Em resposta à infecção bacteriana, os macrófagos devem reagir rapidamente com uma substancial explosão pró-inflamatória para ajudar a matar bactérias e recrutar células imunitárias adicionais para o local da infecção. Durante este processo, os macrófagos mudam para glicólise aeróbica, que se pensa apoiar a geração de substâncias imunitárias pró-inflamatórias chamadas citocinas. Contudo, os investigadores mostram que, com o tempo, esta mudança metabólica também aumenta o lactato, o que estimula a lactilação do histone para expressar genes estabilizadores que podem reparar danos colaterais ao hospedeiro incorridos durante a infecção.

Embora este fenótipo de macrófago M2 reparador possa ajudar a controlar os danos durante a infecção, sabe-se que a sua presença em tumores promove o crescimento, metástase e supressão imunitária no cancro. Curiosamente, os investigadores também detectaram a lactilação do histone em macrófagos isolados de melanoma do rato e tumores pulmonares, e observaram correlações positivas entre a lactilação do histone e os genes promotores de cancro feitos por macrófagos M2 reparadores. Estes resultados sugerem que níveis elevados de lactato e de histone lactilação em macrófagos podem contribuir para a formação de tumores e a sua progressão.

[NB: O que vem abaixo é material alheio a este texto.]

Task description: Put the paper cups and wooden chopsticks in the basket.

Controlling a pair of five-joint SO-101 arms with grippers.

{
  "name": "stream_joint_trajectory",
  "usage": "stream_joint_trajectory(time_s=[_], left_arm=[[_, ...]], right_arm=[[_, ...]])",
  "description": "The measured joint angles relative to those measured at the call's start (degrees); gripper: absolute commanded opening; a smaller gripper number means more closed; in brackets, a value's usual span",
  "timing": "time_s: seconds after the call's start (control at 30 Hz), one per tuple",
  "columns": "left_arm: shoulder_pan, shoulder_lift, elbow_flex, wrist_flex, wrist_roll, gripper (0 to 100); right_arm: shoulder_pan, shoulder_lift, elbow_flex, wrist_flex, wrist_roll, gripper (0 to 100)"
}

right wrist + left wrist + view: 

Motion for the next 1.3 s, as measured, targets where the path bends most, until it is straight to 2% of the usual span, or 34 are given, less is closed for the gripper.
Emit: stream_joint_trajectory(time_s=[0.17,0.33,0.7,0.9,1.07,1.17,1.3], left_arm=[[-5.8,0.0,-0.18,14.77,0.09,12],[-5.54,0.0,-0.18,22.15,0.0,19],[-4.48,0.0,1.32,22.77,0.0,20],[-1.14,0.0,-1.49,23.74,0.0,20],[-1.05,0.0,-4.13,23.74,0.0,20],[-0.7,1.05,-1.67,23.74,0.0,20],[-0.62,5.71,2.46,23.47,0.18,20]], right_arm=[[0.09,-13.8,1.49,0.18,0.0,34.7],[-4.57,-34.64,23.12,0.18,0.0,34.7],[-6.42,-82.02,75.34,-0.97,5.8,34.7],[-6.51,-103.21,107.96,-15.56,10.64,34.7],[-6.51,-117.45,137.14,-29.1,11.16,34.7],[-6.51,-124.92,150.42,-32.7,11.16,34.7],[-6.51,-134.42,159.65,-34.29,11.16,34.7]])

“Que um único metabolito possa ter um efeito tão poderoso na função das células imunitárias é notável e surpreendente”, disse Becker. “A nossa descoberta da lactilação da história e o seu impacto na biologia dos macrófagos serve como um projecto para compreender como o lactato altera outros tipos celulares e desvendar os mistérios do efeito Warburg e o seu impacto na doença humana”

Os autores disseram que estudar estes efeitos nos macrófagos é apenas o começo. Eles especulam que as células cancerosas e outras células imunológicas, tais como as células T, poderiam ser reguladas por este mecanismo. Para além do cancro, o efeito Warburg é também observado noutras doenças, incluindo sepse, doenças auto-imunes, aterosclerose, diabetes e envelhecimento. É necessária mais investigação sobre o papel e a regulação desta nova modificação histórica, mas a descoberta estabelece uma ligação excitante entre o metabolismo celular e a regulação genética que era anteriormente desconhecida e que poderia ter implicações promissoras para a saúde humana.